#mageia-qa log

19:02:05 <DavidWHodgins> #startmeeting
19:02:05 <Inigo_Montoya`> Meeting started Thu Oct 20 19:02:05 2016 UTC.  The chair is DavidWHodgins. Information about MeetBot at http://wiki.debian.org/MeetBot.
19:02:05 <Inigo_Montoya`> Useful Commands: #action #agreed #help #info #idea #link #topic.
19:02:15 <DavidWHodgins> #chair wilcal lewyssmith MrsB
19:02:15 <Inigo_Montoya`> Current chairs: DavidWHodgins MrsB lewyssmith wilcal
19:02:21 <DavidWHodgins> HiYa everyone
19:02:30 <wilcal> wow the gangs really all here
19:02:32 <DavidWHodgins> Welcome to yet another qa team meeting
19:02:36 <DavidWHodgins> #topic * Who's new? - If you are then come and say hello.
19:02:54 <DavidWHodgins> Anyone here who hasn't been to a qa irc team meeting before?
19:03:12 <DavidWHodgins> All of the names in the list look familiar
19:03:31 <DavidWHodgins> #topic * Kernel update 4.4.26 - bug 19577 - Objections to validate?
19:04:10 <DavidWHodgins> I've tested both server and desktop kernel installs under vb and on host, both i586 and x86_64 installs
19:04:17 <tarazed> What was this race condition that tmb? mentioned?
19:05:14 <DavidWHodgins> Except for a new msg during the installs on i586 install on an x86_64 system, noted in comment 9, I didn't see any regressions
19:05:21 <lewyssmith> tjandrews: Hello TJ.

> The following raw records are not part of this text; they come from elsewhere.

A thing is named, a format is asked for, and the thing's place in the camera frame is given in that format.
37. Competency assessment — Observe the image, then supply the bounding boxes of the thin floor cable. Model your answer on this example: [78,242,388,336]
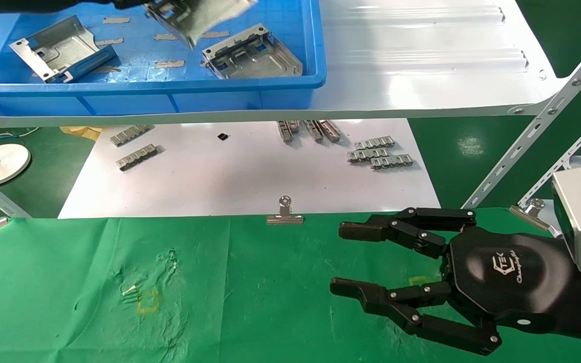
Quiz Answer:
[0,127,41,140]

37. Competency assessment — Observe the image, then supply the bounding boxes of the white metal shelf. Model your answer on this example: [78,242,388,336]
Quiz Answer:
[0,0,568,128]

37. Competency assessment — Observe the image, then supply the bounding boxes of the white paper sheet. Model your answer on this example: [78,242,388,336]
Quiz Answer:
[57,118,441,218]

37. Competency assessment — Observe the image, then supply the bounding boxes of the sheet metal bracket part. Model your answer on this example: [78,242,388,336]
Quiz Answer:
[202,24,304,80]
[143,0,258,49]
[10,15,118,84]

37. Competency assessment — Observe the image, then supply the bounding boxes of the blue plastic bin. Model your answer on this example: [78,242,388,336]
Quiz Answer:
[0,0,327,117]

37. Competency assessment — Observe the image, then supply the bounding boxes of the green cloth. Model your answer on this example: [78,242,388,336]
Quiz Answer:
[0,207,581,363]

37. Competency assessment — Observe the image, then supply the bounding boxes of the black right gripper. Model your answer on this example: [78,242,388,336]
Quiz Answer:
[330,207,573,356]

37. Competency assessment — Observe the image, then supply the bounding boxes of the yellow crumpled tape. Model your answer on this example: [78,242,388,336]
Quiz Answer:
[60,126,103,142]

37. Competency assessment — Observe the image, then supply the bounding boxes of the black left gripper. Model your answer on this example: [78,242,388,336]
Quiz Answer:
[43,0,146,13]

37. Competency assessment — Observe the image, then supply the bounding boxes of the small metal link strip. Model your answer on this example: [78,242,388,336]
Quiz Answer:
[116,144,162,171]
[318,119,341,142]
[304,120,324,143]
[110,125,154,147]
[355,136,396,150]
[277,120,301,143]
[347,148,389,164]
[370,154,414,170]

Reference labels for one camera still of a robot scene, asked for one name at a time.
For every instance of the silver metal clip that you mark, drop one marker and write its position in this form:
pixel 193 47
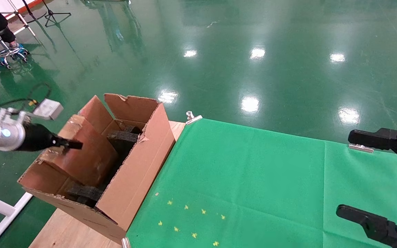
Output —
pixel 362 148
pixel 193 119
pixel 126 244

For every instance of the white board with orange edge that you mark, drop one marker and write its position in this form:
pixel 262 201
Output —
pixel 5 5

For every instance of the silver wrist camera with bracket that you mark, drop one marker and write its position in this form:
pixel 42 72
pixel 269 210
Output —
pixel 48 108

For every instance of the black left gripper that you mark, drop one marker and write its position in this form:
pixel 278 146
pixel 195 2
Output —
pixel 36 137

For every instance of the large open cardboard carton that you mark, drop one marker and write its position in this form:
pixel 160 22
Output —
pixel 140 179

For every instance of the black tripod stand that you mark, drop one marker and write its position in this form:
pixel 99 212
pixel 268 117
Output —
pixel 51 15

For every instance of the chrome wheeled stool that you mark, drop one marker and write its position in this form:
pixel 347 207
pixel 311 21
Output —
pixel 9 52

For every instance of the green table cloth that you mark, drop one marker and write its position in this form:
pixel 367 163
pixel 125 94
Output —
pixel 288 189

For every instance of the black round base stand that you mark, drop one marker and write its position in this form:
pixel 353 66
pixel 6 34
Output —
pixel 36 15

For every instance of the white metal stand frame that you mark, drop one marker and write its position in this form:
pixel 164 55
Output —
pixel 31 29

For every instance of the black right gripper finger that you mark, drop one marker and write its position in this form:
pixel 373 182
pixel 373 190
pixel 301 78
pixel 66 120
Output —
pixel 374 137
pixel 374 225

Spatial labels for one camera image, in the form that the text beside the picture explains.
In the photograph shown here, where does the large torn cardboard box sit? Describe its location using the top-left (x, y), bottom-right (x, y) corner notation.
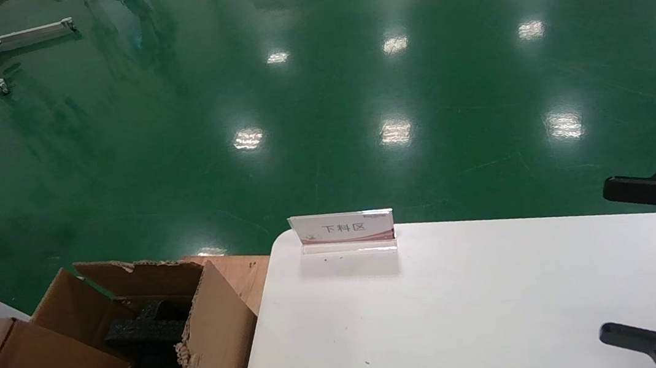
top-left (25, 243), bottom-right (264, 368)

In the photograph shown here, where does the black foam insert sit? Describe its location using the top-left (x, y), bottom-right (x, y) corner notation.
top-left (100, 295), bottom-right (194, 359)

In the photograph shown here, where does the acrylic sign with Chinese text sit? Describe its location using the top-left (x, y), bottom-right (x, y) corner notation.
top-left (287, 204), bottom-right (398, 260)

19:05:23 <wilcal> I've put some work in 19577 and I'm happy
19:05:33 <wilcal> It's all in the BUG
19:05:39 <DavidWHodgins> tarazed: See comment 5 in the bug report
19:06:26 <DavidWHodgins> We are not taking the time to search for a POC and test it though. Time is of the essense
19:06:44 <DavidWHodgins> Does anyone have any objection to me validating the update?
19:06:59 <tmb> DavidWHodgins, the message is not new, it's been there some time... it's some bootsplash detection that outputs that, but it does not break anything
19:07:19 <DavidWHodgins> First time I've noticed it
19:07:30 <wilcal> do it
19:08:00 <DavidWHodgins> bug 19577 validated
19:08:09 <brian_> hi all
19:08:20 <tarazed> Morning lad.
19:08:20 <DavidWHodgins> HiYa brian_
19:08:23 <lewyssmith> What about the VBox to go with it?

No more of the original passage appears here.